Trump Having a Bad Day in Court

Lawrence O’Donnell had a really good discussion about the DoJ’s motion of yesterday asking Judge “Loose” Cannon to rethink her robustly ridiculed decision. Worth watching.

Queen Elizabeth’s passing is eating regular news coverage so there is not as much commentary on the motion as there might normally have been.

Regarding the judge’s Labor Day decision, I do like this line from Lawfare Blog: “Cannon’s opinion actually defies defense. It is an epic mess, one that manages to do violence to a remarkable number of distinct areas of law in an admirable economy of only 24 pages.”

Today we’re learning that the empty folders are a big issue. Aaron Blake at WaPo writes that in its motion yesterday, “the Justice Department served notice that the empty folders are of significant interest. And it argued that tracing them to specific classified documents is among the urgent reasons that its review should be allowed to continue.”

So they really are concerned about what might have been in the empty folders.

Trump’s reaction to yesterday’s motion:

The judge gave Team Trump a deadline of Monday morning to respond to the motion for a partial stay, though on his Twitter-like platform, the former president didn’t feel the need to wait nearly that long.

In a pair of unhinged missives, the Republican condemned the appeal, celebrated the judge he nominated to the bench, peddled familiar lies about the FBI “spying” on his campaign, pointed to “record setting corruption” that does not exist in reality, and generally threw an online tantrum that seemed to reflect deep anxiety.

But just as notably, Trump once again added that federal law enforcement officials “plant fake evidence” — a bizarre claim that the former president embraced, then abandoned, and then re-embraced.

I guess Trump missed this meme, which has been all over social media for several days:

Trump was handed a defeat by another Florida judge today.

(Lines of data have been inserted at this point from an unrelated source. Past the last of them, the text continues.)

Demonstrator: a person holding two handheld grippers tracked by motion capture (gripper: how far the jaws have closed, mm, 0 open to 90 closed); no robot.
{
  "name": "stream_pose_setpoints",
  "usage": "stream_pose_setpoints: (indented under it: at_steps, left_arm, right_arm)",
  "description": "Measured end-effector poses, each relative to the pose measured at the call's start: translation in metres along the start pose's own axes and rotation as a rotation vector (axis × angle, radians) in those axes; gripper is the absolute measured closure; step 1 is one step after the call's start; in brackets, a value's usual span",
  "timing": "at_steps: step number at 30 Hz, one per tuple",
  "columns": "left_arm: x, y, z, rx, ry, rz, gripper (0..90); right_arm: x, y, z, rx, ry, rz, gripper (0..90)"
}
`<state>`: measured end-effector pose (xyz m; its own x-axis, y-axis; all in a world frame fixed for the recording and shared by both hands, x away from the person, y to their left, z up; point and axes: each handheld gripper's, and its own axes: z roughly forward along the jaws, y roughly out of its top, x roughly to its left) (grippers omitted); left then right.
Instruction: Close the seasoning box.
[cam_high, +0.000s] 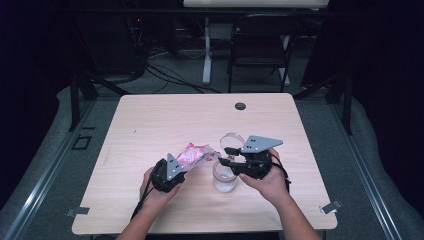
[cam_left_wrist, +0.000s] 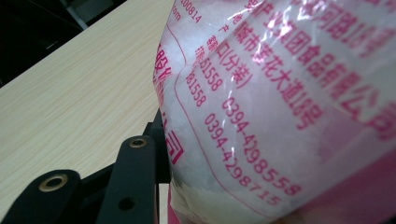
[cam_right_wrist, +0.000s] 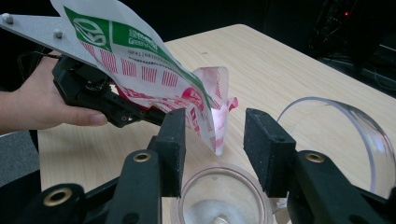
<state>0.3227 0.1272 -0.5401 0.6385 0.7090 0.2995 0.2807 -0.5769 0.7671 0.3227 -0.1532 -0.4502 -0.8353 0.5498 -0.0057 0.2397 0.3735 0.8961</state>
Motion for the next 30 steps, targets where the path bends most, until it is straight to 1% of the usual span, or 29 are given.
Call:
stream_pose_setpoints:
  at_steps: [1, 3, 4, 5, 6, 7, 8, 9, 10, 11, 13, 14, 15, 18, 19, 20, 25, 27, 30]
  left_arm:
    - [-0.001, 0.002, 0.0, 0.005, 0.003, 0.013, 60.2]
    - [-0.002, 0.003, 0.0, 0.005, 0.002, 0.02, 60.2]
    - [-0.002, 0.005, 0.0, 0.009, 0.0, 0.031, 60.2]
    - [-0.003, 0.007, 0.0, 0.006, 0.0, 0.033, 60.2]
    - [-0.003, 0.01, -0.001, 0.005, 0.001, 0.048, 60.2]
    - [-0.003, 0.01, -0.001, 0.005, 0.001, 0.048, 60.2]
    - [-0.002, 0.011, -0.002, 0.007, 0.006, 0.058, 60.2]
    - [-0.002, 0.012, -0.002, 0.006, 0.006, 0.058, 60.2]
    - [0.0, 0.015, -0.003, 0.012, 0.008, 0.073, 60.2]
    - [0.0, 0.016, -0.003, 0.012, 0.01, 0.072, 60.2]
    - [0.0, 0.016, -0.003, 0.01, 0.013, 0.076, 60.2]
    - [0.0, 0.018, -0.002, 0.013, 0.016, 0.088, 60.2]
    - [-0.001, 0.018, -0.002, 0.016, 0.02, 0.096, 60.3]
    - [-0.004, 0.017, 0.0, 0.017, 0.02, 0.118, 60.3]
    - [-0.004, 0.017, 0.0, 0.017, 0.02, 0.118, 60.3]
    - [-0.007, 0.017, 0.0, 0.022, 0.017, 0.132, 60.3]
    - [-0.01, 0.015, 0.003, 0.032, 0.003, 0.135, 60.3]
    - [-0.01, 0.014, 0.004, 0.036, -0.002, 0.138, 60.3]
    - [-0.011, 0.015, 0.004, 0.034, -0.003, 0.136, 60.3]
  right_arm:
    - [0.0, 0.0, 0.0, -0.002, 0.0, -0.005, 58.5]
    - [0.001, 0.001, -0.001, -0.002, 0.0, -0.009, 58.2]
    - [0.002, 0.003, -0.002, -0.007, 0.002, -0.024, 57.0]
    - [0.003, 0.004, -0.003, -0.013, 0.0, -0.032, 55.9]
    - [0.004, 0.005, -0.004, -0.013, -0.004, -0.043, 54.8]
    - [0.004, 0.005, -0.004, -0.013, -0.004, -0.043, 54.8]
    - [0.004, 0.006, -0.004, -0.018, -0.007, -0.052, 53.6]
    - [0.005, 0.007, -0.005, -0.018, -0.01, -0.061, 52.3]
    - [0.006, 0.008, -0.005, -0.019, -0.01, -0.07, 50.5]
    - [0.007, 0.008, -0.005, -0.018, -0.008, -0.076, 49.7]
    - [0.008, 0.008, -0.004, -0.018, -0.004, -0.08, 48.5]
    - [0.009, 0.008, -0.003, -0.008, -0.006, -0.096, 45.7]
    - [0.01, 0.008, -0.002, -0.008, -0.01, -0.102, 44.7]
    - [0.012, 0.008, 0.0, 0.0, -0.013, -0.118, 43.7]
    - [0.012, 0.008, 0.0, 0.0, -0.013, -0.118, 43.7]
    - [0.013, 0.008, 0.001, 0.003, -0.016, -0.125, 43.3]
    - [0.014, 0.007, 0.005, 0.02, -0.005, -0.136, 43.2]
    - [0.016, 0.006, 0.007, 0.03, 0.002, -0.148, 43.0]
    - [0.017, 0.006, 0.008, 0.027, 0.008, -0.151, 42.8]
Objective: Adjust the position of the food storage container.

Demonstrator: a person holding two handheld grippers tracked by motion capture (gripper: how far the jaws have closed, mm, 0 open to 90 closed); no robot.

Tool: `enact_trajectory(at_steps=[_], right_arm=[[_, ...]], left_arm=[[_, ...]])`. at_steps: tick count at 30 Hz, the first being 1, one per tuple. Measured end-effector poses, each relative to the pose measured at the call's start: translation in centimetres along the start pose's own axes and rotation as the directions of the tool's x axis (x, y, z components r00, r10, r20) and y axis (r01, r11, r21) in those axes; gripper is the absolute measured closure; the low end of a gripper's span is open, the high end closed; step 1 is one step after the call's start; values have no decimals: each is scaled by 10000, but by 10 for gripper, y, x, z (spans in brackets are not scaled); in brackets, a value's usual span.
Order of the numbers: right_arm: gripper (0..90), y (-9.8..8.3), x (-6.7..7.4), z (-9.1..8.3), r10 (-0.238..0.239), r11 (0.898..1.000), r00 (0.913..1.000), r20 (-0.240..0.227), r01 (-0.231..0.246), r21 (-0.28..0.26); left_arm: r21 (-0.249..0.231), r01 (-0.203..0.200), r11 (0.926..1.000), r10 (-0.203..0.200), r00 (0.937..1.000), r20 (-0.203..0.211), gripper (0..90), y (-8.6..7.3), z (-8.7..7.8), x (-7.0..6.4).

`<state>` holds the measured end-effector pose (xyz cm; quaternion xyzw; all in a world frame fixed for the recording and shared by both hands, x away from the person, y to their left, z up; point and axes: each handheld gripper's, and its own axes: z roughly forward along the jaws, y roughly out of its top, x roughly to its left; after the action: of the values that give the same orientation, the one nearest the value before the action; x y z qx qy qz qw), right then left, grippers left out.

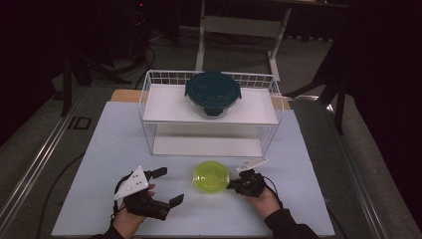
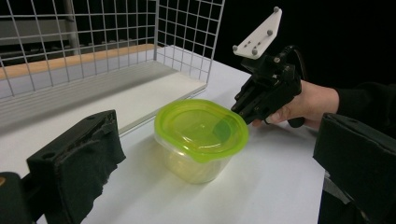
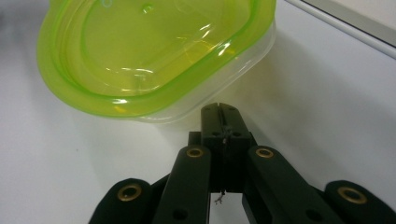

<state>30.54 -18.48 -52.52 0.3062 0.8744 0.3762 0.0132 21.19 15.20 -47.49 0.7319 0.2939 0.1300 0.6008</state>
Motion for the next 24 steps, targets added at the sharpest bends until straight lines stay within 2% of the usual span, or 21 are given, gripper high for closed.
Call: enact_trajectory(at_steps=[9,12,15,18,20,24], right_arm=[[900,6,5,7,-71,10000,9999,-102,71,-6],[899,5,5,6,-112,9999,9998,169,111,79],[899,3,4,-2,-165,9999,9988,456,165,6],[896,2,4,-15,-223,9995,9970,744,239,-207],[851,2,7,-25,-300,9984,9965,784,336,-447],[659,4,16,-40,-506,9940,9942,950,594,-916]], left_arm=[[25,27,10000,-27,10000,28,6,0,0,0],[87,6,10000,-6,10000,53,6,-1,0,0],[96,-6,10000,5,9999,103,6,-1,1,-1],[-112,230,9997,-227,9995,239,6,0,2,-1],[-104,254,9996,-249,9988,420,6,1,2,-1],[101,-134,9999,132,9997,224,6,1,4,-1]])
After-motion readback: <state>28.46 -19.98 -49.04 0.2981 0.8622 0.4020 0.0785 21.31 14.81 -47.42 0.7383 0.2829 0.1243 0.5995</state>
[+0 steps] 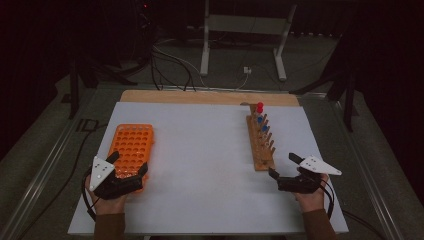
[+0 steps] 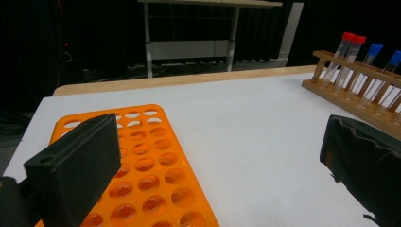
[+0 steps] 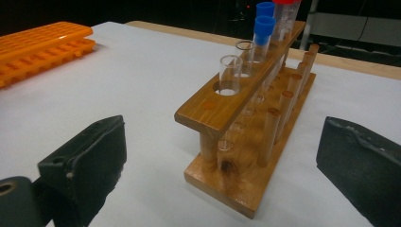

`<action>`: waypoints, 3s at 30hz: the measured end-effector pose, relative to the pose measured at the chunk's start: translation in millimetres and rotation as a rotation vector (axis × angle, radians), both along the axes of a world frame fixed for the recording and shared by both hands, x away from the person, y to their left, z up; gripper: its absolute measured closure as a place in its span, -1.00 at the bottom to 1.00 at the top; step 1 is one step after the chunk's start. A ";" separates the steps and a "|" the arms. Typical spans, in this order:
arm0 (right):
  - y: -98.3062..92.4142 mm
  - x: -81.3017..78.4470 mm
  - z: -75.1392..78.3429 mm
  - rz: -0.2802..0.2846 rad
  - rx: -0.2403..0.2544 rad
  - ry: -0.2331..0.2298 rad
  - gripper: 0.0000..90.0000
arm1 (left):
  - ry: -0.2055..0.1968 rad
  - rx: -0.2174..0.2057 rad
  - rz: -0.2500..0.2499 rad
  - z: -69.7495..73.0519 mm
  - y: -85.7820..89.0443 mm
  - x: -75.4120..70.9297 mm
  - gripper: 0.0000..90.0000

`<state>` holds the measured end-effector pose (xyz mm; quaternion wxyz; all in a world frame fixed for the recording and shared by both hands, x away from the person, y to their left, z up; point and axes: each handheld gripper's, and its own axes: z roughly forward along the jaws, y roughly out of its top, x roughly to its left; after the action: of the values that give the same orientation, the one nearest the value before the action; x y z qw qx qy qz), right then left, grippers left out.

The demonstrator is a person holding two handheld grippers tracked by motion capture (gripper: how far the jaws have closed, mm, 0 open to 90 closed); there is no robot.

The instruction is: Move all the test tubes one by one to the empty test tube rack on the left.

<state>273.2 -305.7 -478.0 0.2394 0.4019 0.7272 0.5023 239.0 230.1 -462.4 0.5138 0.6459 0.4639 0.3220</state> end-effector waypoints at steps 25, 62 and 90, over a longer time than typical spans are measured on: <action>13.9 30.7 28.4 0.011 -0.057 0.057 -0.52 | 0.003 0.037 0.028 -1.8 -10.3 2.0 -0.99; 40.4 62.6 16.0 -0.011 -0.145 0.067 0.69 | 0.006 0.035 0.024 -1.7 -12.1 1.6 -0.99; 31.8 45.8 75.1 0.030 -0.018 -0.045 0.69 | 0.051 0.098 -0.068 8.8 -42.8 8.7 -0.99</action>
<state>319.0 -273.9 -402.9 0.2520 0.3773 0.7320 0.5082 247.6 187.3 -453.6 0.4800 0.6939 0.4382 0.3099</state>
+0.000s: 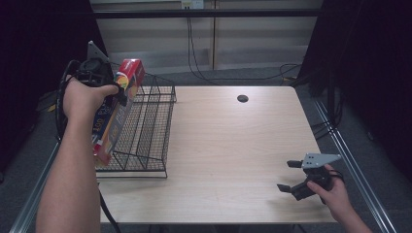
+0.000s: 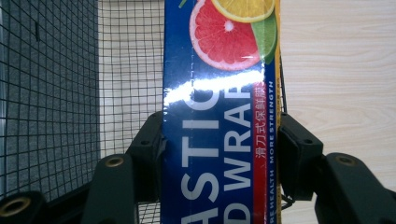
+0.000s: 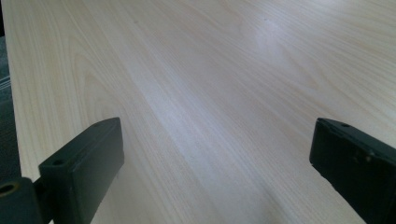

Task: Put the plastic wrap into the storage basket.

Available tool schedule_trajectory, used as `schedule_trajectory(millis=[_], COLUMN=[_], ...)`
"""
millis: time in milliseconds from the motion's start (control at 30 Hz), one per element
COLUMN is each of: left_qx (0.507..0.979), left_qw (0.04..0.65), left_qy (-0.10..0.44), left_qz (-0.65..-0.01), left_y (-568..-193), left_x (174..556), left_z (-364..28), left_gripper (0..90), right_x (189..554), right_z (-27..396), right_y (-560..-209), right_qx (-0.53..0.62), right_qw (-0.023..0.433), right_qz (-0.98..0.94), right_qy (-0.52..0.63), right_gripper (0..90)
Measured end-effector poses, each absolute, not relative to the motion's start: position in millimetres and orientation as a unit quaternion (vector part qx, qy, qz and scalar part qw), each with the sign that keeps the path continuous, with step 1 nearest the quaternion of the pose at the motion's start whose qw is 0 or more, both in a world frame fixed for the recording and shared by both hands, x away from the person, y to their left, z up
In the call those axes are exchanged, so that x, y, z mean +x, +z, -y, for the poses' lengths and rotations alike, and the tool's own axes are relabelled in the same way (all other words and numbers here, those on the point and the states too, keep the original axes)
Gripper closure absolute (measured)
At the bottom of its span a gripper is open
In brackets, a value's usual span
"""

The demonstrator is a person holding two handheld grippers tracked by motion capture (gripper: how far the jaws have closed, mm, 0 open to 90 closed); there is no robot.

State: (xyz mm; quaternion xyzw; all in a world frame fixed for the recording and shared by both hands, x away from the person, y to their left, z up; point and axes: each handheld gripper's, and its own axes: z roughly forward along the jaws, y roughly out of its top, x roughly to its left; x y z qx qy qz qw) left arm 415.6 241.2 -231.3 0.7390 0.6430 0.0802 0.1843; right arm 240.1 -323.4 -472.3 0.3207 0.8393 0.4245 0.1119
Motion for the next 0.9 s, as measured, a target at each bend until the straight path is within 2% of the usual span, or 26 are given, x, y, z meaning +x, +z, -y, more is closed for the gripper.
schedule_trajectory(millis=[900], left_qx=[0.714], left_qw=[0.181], left_qy=[0.088], left_qz=[-0.670], left_y=[-238.4], left_x=[415.5], left_z=[-263.1], left_gripper=[44.0], right_x=[241.1], right_z=[321.9], right_y=[-473.8], right_qx=[0.320], right_qw=[0.109], right_qz=[-0.841], right_qy=[0.423], right_gripper=[2.9])
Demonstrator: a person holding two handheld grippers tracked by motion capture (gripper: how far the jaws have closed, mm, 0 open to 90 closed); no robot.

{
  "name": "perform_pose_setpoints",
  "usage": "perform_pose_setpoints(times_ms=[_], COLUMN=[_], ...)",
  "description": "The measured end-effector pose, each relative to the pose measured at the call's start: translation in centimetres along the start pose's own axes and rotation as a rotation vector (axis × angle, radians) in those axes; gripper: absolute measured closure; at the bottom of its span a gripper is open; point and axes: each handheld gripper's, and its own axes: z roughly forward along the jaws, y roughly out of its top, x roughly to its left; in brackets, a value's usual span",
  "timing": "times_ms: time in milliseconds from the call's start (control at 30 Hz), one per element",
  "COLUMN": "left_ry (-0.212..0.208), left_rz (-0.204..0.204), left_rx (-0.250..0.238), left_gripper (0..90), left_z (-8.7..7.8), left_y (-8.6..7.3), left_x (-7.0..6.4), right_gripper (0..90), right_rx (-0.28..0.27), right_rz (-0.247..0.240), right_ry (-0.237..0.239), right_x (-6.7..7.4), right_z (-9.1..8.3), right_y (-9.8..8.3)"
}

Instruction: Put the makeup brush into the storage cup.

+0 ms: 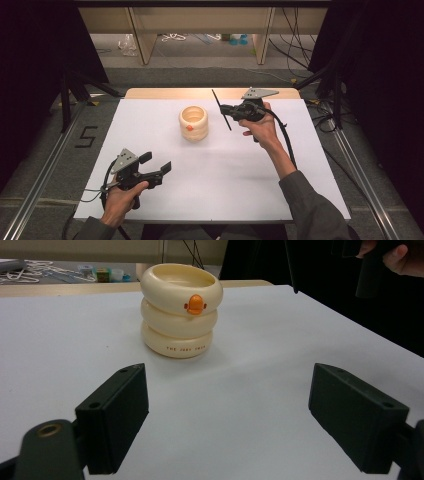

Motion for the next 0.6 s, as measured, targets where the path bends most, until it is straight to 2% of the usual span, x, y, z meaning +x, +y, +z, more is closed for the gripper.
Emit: perform_pose_setpoints(times_ms=[67, 267, 367, 467, 500, 600], left_ry=[0.000, 0.000, 0.000, -0.001, -0.007, -0.011], left_rz=[0.000, -0.001, -0.001, -0.001, -0.027, -0.034], left_rx=[0.000, 0.000, 0.000, 0.000, 0.012, 0.005], left_gripper=[15.5, 15.5, 15.5, 15.5, 15.5, 15.5], left_z=[0.0, 0.0, 0.0, 0.0, -0.1, 0.0], left_y=[0.0, 0.0, 0.0, 0.0, 0.0, -0.1], left_x=[0.0, 0.0, 0.0, 0.0, -0.2, -0.2], right_gripper=[85.7, 85.7, 85.7, 85.7, 85.7, 85.7], right_rx=[-0.010, -0.014, -0.035, -0.027, -0.027, -0.033], right_rz=[0.017, 0.008, 0.012, 0.014, 0.014, 0.014], right_ry=[0.010, 0.010, 0.015, 0.011, 0.011, 0.014], right_x=[0.1, 0.3, 0.4, 0.4, 0.4, 0.4], right_z=[0.4, 1.3, 1.7, 2.1, 2.1, 2.5], right_y=[0.2, 1.0, 1.3, 1.4, 1.4, 1.7])
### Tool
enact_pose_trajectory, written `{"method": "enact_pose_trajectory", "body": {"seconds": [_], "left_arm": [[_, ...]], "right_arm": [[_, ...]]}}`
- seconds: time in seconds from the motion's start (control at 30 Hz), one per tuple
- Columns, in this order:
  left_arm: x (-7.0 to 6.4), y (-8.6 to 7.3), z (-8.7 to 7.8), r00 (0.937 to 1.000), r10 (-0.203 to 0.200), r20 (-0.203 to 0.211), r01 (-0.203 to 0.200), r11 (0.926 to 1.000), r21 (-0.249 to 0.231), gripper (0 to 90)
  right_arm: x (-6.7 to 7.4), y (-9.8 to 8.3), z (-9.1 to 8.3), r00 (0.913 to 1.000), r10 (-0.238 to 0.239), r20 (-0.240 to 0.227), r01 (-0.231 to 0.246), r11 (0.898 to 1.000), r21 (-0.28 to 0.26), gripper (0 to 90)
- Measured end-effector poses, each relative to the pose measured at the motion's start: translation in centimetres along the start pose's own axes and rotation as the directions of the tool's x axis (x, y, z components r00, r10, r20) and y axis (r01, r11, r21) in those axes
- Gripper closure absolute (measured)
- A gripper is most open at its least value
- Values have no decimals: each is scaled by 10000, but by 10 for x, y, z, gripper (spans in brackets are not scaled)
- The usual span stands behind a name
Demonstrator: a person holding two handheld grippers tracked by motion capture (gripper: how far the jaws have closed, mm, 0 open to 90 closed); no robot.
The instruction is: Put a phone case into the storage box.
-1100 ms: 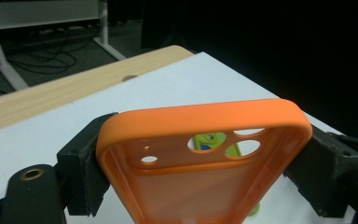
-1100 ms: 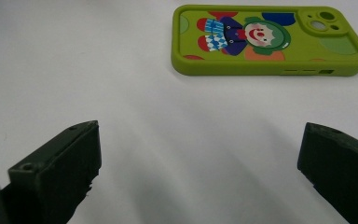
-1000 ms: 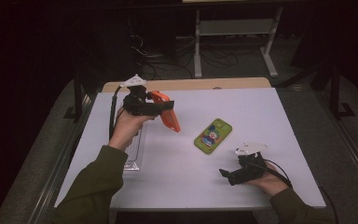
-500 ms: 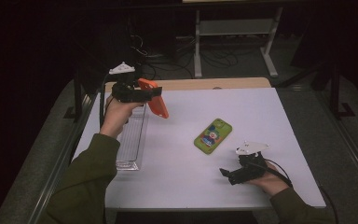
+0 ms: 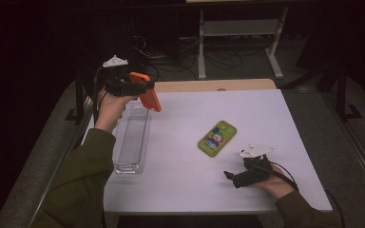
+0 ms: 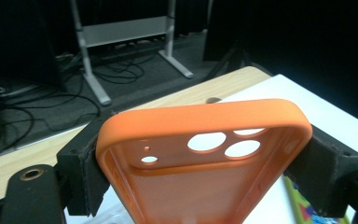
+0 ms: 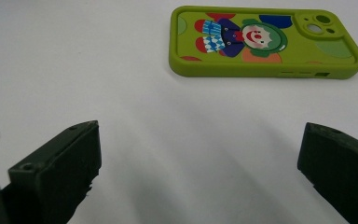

This is Josh Kovensky at TPM:

A South Florida federal judge (not that one) on Friday dismissed a complaint filed earlier this year from President Trump in which he accused everyone who had offended him during his political career of wrongdoing.

U.S. District Judge Donald Middlebrooks for the Southern District of Florida found that Trump and his attorneys might be eligible for judicial sanctions as a punishment for filing the lawsuit, which he described as “inadequate in nearly every respect.”

Trump sued in March 2022, alleging in civil court what he could never coax, cajole, or coerce the Justice Department to do: claim that the Trump-Russia investigation was the product of an elaborate conspiracy with Hillary Clinton, the DNC, and various other malefactors at the top.

“At its core, the problem with Plaintiff’s Amended Complaint is that Plaintiff is not attempting to seek redress for any legal harm,” Judge Middlebrooks wrote. “Instead, he is seeking to flaunt a two hundred-page political manifesto outlining his grievances against those that have opposed him, and this Court is not the appropriate forum.”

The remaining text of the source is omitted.